> [Exercise]
This calls for a word-for-word copy of all the data, with each picture removed.

--- Information provided ---

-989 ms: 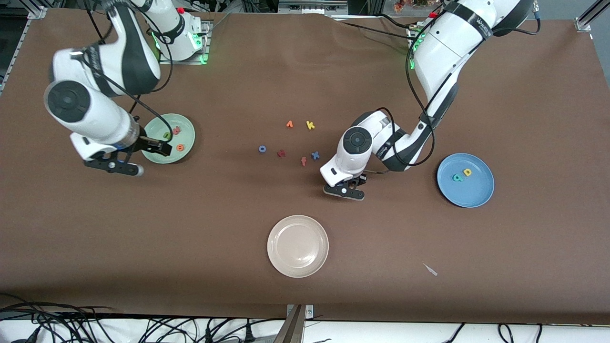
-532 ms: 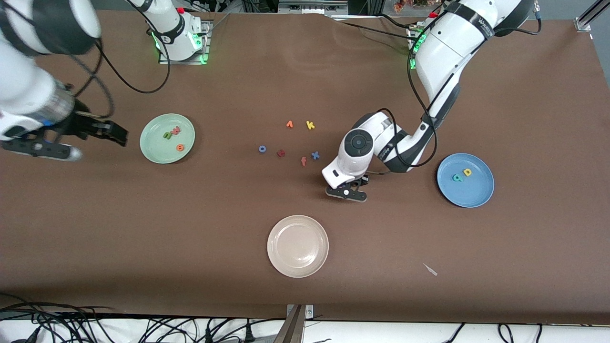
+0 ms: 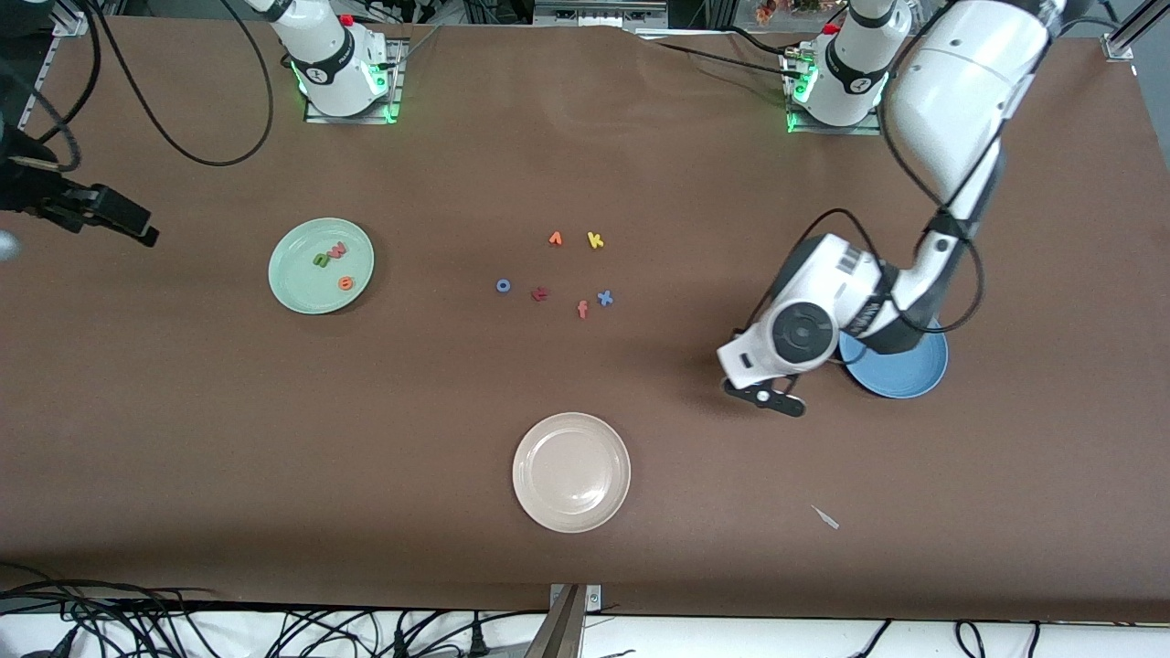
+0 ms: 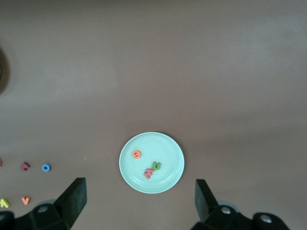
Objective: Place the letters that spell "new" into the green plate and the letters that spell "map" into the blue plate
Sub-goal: 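Release the 3 onto the blue plate while the right gripper withdraws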
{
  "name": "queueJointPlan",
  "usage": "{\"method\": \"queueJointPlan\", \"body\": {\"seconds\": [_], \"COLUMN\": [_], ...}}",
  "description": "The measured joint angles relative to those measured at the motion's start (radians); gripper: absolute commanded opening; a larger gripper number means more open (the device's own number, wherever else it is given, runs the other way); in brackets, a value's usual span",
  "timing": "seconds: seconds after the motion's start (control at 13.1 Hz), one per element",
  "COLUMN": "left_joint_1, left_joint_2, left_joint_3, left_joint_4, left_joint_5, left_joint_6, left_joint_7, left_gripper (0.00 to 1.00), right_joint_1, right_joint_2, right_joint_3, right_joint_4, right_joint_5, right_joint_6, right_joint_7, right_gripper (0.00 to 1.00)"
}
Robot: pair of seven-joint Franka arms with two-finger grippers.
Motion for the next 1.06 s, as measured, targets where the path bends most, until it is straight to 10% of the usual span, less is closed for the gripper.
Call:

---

> [Response to the task]
-989 ms: 
-532 ms: 
+0 ms: 
+0 ms: 
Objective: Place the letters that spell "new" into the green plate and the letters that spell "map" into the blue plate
Sub-goal: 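Release the 3 onto the blue plate while the right gripper withdraws
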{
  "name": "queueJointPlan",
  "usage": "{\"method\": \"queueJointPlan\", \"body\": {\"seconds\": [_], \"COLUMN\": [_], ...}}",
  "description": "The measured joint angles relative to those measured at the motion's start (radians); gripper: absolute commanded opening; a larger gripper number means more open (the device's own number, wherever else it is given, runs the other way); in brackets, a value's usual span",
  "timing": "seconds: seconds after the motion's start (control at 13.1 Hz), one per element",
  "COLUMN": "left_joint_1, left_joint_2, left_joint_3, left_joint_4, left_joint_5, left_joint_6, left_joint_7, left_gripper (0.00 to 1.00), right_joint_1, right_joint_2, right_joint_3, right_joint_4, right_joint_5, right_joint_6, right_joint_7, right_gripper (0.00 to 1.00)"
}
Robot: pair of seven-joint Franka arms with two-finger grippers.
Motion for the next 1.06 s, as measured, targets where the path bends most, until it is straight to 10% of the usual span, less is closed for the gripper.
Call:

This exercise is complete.